-- What is expected --
Please give back only the lines below from the one containing "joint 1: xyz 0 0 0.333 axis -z" to the one containing "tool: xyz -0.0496", each repeated word for word, both ends included.

-- The data --

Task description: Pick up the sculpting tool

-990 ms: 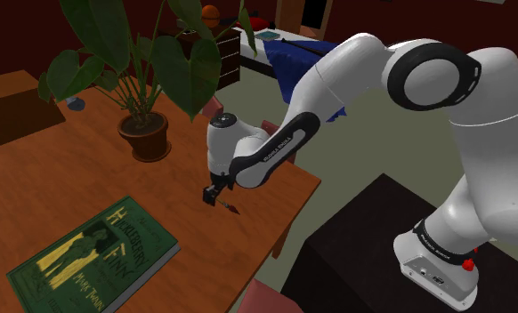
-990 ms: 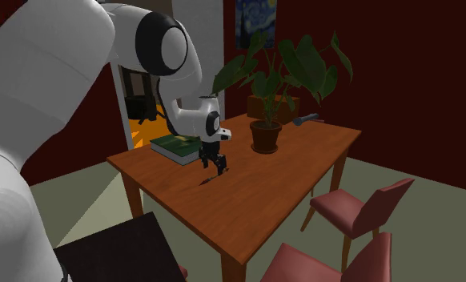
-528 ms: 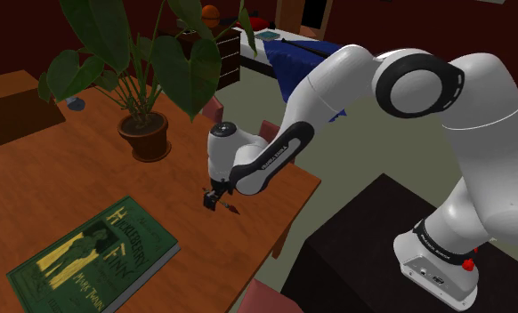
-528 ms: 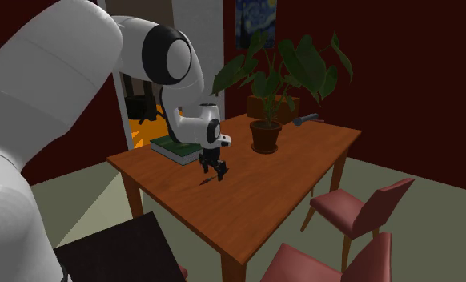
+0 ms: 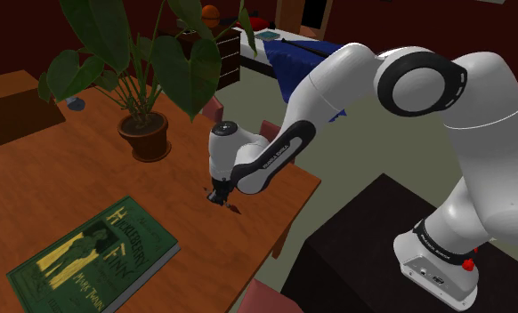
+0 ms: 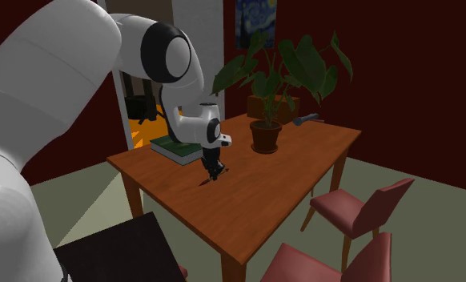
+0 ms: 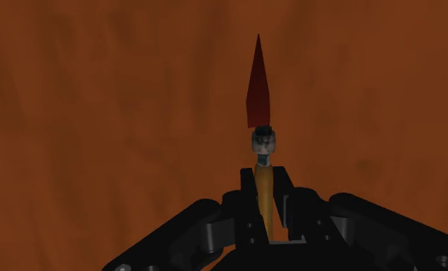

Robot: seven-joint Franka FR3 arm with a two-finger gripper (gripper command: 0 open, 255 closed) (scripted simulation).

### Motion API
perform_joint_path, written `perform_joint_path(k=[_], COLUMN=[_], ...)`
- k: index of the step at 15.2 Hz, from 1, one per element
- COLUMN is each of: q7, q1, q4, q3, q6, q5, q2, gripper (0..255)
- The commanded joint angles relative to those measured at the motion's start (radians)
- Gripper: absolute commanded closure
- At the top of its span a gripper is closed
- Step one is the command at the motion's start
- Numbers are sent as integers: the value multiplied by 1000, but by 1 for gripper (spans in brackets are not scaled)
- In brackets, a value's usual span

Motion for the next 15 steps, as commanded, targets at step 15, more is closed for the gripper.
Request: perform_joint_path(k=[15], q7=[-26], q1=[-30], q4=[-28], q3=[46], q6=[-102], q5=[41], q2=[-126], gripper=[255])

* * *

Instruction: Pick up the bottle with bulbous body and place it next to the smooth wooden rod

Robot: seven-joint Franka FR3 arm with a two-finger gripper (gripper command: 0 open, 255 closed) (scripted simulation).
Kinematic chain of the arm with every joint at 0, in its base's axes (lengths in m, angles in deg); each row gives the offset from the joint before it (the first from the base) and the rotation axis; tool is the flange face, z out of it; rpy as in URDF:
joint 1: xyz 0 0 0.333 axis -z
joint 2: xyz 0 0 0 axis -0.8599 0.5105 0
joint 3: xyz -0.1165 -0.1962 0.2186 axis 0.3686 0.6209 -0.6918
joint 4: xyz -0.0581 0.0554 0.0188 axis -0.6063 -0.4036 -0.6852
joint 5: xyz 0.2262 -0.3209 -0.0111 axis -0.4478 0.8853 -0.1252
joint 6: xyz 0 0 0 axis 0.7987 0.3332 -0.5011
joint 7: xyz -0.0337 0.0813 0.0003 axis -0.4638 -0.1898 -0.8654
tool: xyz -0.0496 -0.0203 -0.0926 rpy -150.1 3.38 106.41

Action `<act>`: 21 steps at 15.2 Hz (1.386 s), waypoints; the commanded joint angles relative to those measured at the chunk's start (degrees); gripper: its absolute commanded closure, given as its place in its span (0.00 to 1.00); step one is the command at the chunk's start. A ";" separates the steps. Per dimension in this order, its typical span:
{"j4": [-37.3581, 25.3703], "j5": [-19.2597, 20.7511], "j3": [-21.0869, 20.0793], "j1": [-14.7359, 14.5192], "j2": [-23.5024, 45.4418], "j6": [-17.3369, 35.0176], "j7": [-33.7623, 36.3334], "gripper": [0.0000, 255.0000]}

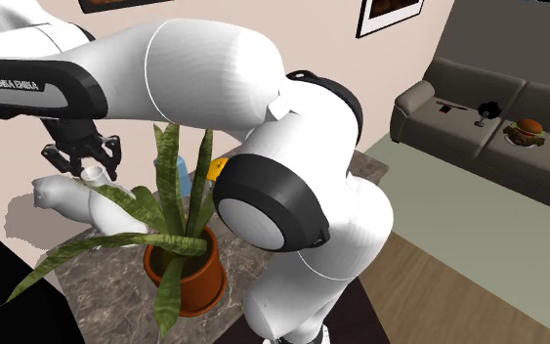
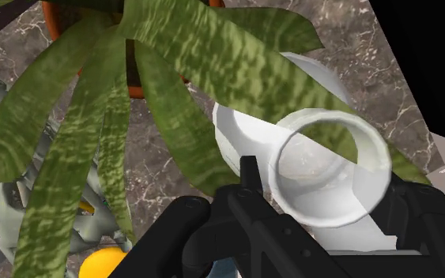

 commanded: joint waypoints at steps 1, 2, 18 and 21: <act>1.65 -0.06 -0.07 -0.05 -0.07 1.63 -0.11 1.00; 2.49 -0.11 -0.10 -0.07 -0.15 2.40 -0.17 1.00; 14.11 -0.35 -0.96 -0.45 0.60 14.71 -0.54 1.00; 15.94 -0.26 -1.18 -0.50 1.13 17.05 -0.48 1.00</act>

-- Solution --
joint 1: xyz 0 0 0.333 axis -z
joint 2: xyz 0 0 0 axis -0.8599 0.5105 0
joint 3: xyz -0.1165 -0.1962 0.2186 axis 0.3686 0.6209 -0.6918
joint 4: xyz -0.0581 0.0554 0.0188 axis -0.6063 -0.4036 -0.6852
joint 5: xyz 0.2262 -0.3209 -0.0111 axis -0.4478 0.8853 -0.1252
joint 6: xyz 0 0 0 axis 0.7987 0.3332 -0.5011
joint 7: xyz -0.0337 0.0813 0.0003 axis -0.4638 -0.1898 -0.8654
tool: xyz -0.0496 -0.0203 -0.0926 rpy -150.1 3.38 106.41

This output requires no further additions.